* **Problem requirements**
Give again, exactly as written, each line of the material below starting at the line that contains "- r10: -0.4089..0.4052" and ending at the line that contains "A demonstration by". Both ends count, and no other line does.

* **Data supplied**
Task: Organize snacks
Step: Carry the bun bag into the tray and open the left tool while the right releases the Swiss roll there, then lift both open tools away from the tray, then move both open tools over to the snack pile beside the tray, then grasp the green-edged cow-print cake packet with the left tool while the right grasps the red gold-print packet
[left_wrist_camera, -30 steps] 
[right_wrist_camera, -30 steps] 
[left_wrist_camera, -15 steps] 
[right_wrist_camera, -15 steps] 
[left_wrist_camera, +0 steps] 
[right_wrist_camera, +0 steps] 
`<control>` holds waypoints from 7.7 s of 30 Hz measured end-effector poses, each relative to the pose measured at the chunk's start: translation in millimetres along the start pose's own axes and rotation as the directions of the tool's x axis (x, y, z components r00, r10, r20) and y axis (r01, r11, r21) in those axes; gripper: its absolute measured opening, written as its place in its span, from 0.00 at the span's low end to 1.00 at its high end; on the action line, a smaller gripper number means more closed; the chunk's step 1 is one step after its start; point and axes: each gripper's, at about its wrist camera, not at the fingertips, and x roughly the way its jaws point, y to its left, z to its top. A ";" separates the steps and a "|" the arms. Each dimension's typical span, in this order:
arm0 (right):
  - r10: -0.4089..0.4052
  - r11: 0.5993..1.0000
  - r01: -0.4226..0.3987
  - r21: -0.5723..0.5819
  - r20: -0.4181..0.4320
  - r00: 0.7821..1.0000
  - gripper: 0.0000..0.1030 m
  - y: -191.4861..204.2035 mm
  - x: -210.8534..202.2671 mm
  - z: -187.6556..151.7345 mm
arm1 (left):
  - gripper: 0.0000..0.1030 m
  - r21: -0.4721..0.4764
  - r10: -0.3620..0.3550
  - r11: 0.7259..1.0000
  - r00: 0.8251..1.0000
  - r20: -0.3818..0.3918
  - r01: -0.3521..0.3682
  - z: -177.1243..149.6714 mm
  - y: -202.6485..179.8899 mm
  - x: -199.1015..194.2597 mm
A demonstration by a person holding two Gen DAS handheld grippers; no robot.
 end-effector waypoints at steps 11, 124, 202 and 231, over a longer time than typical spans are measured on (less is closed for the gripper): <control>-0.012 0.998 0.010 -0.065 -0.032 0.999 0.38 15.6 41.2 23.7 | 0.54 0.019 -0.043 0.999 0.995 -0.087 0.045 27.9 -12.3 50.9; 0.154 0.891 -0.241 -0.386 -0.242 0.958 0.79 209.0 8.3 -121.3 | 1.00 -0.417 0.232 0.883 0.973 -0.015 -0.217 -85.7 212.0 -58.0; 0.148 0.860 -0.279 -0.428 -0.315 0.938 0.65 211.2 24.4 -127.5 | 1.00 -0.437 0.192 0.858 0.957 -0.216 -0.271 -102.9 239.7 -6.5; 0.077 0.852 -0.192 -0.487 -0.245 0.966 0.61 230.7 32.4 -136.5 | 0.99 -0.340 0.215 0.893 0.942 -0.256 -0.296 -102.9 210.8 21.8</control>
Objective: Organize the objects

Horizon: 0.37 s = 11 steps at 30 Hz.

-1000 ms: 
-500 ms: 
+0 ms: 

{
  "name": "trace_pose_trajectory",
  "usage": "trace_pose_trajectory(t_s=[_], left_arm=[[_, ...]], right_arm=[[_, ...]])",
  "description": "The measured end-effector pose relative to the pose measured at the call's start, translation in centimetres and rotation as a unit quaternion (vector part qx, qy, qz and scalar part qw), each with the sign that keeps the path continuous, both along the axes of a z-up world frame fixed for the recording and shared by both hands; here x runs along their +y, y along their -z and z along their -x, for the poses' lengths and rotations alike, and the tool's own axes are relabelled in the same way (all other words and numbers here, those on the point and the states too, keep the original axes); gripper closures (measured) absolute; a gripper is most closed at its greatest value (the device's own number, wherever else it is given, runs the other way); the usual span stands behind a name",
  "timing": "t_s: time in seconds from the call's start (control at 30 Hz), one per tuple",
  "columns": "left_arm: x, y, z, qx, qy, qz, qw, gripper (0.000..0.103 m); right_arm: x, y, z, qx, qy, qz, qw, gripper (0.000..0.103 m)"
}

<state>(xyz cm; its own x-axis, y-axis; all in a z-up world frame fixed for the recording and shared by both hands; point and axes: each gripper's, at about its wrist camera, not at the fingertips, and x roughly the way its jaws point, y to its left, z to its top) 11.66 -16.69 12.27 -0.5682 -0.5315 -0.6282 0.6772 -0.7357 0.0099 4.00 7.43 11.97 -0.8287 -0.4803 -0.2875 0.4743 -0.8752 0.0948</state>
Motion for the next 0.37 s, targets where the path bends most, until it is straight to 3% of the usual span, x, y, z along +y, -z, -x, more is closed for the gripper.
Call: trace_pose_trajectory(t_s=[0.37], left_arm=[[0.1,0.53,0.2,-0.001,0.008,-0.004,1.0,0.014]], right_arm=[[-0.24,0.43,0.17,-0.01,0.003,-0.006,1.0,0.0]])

* **Response area**
  - r10: -0.4089..0.4052
  - r11: 0.5993..1.0000
  - r01: -0.4226..0.3987
  - r21: -0.5723..0.5819
  - r20: -0.4181..0.4320
  - r00: 0.7821..1.0000
  - gripper: 0.0000..0.1030 m
  - y: -191.4861..204.2035 mm
  - x: -210.8534..202.2671 mm
  - z: -187.6556..151.7345 mm
arm1 (left):
  - gripper: 0.0000..0.1030 m
  - r21: -0.4721..0.4764
  - r10: -0.3620..0.3550
  - r11: 0.7259..1.0000
  - r00: 0.8251..1.0000
  - r20: -0.3818..0.3918
  - r01: -0.3521..0.3682
  - z: -177.1243..149.6714 mm
  - y: -202.6485..179.8899 mm
  - x: -199.1015..194.2597 mm
A demonstration by a person holding two Gen DAS handheld grippers; no robot.

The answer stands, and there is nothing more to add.